• **WHAT IS BEING ASKED**
Tell me how many lines in the data include "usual", and keep the reply to that number.

• **DATA FOR THIS EXERCISE**
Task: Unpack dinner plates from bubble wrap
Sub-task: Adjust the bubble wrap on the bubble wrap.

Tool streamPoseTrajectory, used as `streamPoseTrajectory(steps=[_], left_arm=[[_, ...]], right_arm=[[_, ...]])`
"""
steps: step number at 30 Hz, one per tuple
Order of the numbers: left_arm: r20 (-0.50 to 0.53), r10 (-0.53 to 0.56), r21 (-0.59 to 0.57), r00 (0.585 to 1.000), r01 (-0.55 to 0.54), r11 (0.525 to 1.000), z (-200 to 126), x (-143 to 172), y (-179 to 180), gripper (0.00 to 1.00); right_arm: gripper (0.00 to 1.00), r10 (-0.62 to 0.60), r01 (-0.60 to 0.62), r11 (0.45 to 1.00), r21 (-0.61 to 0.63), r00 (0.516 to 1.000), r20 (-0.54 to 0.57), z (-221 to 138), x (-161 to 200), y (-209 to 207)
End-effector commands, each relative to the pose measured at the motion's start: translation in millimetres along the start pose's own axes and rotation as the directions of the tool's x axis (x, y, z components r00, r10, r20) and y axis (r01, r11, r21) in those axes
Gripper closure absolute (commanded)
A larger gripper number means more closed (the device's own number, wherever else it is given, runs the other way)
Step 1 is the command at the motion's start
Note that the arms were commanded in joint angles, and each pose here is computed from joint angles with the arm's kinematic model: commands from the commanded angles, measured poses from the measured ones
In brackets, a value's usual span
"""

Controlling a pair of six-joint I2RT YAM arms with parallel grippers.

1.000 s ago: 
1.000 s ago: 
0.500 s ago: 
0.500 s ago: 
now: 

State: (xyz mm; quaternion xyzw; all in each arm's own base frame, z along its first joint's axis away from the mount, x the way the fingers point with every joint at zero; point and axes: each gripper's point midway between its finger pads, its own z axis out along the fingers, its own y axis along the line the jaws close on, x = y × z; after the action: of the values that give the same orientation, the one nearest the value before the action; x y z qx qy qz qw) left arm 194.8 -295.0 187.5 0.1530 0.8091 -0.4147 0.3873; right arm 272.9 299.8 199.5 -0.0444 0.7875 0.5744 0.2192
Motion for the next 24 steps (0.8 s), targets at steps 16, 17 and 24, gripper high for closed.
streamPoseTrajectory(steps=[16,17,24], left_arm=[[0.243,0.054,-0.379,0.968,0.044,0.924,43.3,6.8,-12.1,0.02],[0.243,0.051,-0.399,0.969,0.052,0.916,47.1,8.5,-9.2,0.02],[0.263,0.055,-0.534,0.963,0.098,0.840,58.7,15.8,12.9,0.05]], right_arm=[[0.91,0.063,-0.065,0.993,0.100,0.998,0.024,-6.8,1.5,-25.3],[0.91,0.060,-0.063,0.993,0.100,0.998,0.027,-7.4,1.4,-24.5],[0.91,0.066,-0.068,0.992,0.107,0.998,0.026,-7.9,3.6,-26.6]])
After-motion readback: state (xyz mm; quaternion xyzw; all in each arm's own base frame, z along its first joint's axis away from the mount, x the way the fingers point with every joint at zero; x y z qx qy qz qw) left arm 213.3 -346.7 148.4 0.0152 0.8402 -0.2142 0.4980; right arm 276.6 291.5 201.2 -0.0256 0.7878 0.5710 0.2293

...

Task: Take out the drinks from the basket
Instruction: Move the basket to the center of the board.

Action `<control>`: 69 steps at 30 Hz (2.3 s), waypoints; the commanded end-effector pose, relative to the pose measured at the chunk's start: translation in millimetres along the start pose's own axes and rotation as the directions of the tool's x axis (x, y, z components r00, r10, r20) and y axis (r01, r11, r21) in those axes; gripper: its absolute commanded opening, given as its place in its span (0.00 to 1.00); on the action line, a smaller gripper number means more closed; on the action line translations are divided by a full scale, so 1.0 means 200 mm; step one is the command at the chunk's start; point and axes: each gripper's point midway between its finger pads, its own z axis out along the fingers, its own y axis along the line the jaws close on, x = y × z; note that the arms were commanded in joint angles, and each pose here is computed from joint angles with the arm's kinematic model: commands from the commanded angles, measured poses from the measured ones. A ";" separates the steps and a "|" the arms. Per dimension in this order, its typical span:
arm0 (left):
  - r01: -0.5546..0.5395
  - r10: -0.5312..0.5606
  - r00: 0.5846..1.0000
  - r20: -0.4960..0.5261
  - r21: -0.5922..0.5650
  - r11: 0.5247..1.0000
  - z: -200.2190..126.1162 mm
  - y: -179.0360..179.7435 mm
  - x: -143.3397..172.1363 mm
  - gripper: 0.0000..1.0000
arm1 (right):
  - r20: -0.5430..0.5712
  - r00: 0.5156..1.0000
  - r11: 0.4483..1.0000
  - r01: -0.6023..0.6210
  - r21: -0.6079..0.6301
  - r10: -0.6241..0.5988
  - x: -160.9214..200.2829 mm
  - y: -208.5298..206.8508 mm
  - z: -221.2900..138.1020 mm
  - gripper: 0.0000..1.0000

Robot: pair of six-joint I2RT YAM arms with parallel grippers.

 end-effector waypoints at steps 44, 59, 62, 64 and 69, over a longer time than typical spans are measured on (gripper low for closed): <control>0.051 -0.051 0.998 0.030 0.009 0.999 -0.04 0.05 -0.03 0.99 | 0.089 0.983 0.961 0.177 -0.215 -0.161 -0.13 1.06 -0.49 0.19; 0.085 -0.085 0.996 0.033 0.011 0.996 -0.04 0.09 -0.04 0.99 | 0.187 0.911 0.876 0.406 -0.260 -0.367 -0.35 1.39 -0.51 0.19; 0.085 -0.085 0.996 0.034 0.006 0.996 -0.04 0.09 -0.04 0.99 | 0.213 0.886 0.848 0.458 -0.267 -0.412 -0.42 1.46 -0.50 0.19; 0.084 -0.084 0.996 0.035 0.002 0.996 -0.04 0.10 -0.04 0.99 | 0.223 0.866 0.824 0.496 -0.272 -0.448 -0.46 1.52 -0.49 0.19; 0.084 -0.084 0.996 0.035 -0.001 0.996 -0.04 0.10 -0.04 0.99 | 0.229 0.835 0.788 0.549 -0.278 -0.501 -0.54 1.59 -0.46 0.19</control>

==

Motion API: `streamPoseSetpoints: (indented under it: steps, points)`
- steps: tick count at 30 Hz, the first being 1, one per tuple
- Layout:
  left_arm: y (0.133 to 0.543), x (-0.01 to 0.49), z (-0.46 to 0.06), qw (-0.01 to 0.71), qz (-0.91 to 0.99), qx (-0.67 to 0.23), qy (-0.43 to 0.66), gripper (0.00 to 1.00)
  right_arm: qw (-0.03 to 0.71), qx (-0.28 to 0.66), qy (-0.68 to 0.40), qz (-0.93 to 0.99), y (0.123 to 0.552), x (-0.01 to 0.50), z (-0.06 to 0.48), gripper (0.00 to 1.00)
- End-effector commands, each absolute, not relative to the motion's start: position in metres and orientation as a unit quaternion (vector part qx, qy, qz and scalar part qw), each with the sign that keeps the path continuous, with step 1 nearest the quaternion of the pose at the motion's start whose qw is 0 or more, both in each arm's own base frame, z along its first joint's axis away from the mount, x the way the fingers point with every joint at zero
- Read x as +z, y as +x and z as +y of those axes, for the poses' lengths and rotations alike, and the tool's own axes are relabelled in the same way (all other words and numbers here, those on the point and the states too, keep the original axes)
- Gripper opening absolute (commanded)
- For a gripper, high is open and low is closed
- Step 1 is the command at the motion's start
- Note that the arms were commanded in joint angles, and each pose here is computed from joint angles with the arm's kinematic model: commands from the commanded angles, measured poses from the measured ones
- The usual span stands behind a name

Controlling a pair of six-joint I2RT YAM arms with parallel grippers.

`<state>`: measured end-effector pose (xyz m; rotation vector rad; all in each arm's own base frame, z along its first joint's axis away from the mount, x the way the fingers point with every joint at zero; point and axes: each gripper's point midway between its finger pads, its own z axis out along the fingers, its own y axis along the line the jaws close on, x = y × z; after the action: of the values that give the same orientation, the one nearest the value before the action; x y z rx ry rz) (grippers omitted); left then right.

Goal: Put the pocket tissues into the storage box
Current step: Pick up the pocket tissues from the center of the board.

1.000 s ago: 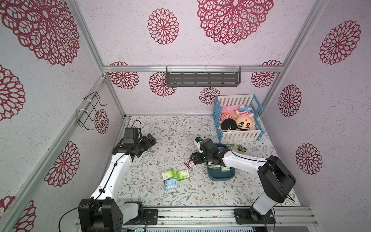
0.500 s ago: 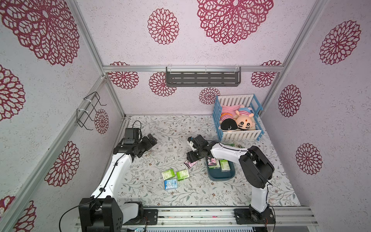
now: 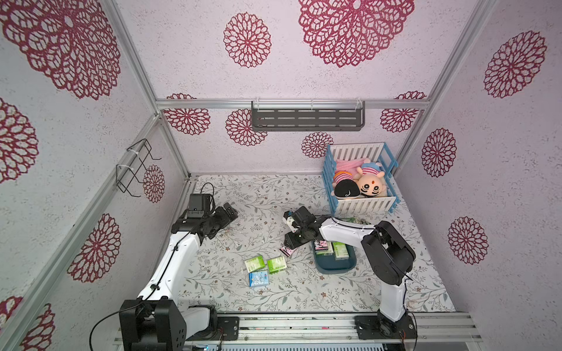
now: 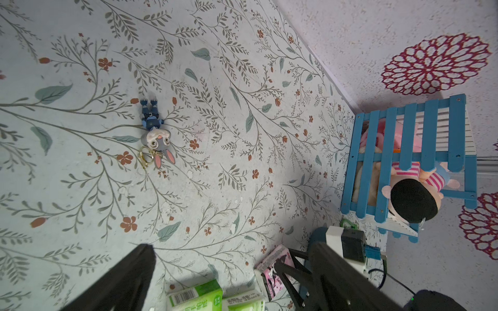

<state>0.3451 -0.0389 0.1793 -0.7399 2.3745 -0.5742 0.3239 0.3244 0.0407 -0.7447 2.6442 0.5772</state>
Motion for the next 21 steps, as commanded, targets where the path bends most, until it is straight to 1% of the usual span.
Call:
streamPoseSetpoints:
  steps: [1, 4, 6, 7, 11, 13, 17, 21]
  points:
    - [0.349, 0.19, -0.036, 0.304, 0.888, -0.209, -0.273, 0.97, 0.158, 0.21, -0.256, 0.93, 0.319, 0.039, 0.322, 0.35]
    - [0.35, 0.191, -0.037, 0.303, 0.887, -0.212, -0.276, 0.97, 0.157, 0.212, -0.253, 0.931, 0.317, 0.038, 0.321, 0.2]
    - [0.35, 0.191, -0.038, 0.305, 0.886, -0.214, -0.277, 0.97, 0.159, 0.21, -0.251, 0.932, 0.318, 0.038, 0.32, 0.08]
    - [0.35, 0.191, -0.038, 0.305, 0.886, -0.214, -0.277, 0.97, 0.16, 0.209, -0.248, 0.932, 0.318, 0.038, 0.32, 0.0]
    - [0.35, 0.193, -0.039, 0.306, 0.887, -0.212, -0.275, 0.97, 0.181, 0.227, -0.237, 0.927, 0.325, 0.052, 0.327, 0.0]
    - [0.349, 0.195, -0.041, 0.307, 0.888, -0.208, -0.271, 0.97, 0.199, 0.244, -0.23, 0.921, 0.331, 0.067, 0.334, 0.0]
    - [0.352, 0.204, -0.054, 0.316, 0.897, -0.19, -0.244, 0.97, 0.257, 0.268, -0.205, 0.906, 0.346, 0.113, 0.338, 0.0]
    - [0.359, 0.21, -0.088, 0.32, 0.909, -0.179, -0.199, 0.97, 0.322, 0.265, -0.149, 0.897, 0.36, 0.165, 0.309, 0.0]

• **ANSWER TO THIS PROBLEM**
3